If you are looking for a good example of why the Bosnia situation is so problematic, take national symbols.
The Federation of Bosnia and Herzegovina is one of the two Entities formally established under the Dayton Peace Accords of 1995. The other is Republika Srpska.
In principle any citizen of BH has equal rights to live and work and so on in both Entities. But in practice Republika Srpska is seen as the Serbian Entity, while the Federation is seen as the Bosniac/Croat Entity. See this BBC account:
The 1995 Dayton peace accord, which ended the Bosnian war, set up two separate entities; a Bosniak-Croat Federation of Bosnia and Hercegovina, and the Bosnian Serb Republic, or Republika Srpska, each with its own president, government, parliament, police and other bodies.
So, question. What should the official Entity flags and emblems look like? Should each Entity have symbols which in one way or another nod equally in the direction of the three main communities?
The BH Constitutional Court in 2006 said Yes. Not to do so would be discriminatory.
Result?
No agreement two years later on what the new symbols should look like.
This passage opened my letter to the Independent but was slightly edited in the paper for space reasons:
The core problem? To mobilise people national identity has to be real, not synthetic.

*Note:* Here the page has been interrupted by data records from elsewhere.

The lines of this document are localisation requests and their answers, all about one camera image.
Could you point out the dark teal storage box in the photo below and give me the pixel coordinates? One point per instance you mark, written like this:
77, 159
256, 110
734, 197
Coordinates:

Indeed, my own characterisation of the issues has been quickly disputed! Thus:
I am a Serb, and I live in Bosnia & Herzegovina – my homeland, and the homeland of my ancestors. They call me Bosnian only when there is a need to accentuate my geographical origin, just as they call my friends from the south of my country Herzegovinians (!hardly found in English dictionaries).

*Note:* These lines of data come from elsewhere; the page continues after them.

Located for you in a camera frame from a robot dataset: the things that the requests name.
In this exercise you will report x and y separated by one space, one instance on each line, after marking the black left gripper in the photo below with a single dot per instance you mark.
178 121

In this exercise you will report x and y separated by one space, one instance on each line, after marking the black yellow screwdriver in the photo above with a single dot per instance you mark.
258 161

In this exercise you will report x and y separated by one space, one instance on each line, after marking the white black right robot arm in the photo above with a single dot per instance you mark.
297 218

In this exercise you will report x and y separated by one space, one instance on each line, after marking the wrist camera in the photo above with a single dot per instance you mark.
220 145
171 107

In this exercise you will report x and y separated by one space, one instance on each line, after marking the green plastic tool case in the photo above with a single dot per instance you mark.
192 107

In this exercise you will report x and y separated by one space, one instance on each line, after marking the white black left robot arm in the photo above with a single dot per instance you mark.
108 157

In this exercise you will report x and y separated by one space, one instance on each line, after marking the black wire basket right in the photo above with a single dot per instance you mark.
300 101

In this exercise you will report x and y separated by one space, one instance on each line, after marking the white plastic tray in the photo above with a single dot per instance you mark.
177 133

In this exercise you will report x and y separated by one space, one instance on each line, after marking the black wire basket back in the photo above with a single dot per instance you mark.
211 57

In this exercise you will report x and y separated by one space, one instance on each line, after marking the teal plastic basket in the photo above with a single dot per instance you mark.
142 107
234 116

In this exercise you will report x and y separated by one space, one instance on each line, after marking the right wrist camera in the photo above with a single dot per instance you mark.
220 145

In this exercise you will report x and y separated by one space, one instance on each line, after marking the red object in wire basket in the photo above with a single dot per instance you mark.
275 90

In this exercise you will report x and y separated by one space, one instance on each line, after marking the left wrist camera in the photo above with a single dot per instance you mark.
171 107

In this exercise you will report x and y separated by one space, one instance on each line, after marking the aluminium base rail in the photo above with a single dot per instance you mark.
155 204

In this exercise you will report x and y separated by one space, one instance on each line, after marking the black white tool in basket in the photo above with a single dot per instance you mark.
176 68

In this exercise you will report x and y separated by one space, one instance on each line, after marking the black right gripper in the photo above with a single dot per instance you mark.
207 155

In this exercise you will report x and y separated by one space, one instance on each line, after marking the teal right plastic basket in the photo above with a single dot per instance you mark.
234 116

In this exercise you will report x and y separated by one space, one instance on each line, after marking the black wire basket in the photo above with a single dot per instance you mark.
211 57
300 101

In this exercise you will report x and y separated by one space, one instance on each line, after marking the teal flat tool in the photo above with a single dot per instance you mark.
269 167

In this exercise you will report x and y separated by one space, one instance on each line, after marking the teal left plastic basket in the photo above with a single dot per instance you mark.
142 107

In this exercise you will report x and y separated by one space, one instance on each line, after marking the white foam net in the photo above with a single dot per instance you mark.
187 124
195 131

I hope that with time more and more people outside Bosnia & Herzegovina will start to understand why we were very bitter in 1992 when muslim population here introduced the exclusive term Bosniaks for themselves, the term used for Christians in Bosnia & Herzegovina during the Ottoman rule.
If people can not or will not agree on things as simple yet subtle as the local nomenclature and symbols showing how they are bound together (since these issues go to profound issues of personal self-identification – see Belgium, Scotland, Quebec, Chechnya, Kurdistan and all the other examples), what is going to happen to all that EU and other investment aimed at creating a self-sustaining successful polity?
Not much.
It can all drag on, but on a deep level all concerned know that without whole-hearted agreement on the very basics the effort is doomed to fail, even if that happens far down the road.
Which conclusion, alas, does nothing to tell us what should happen instead in the Balkans.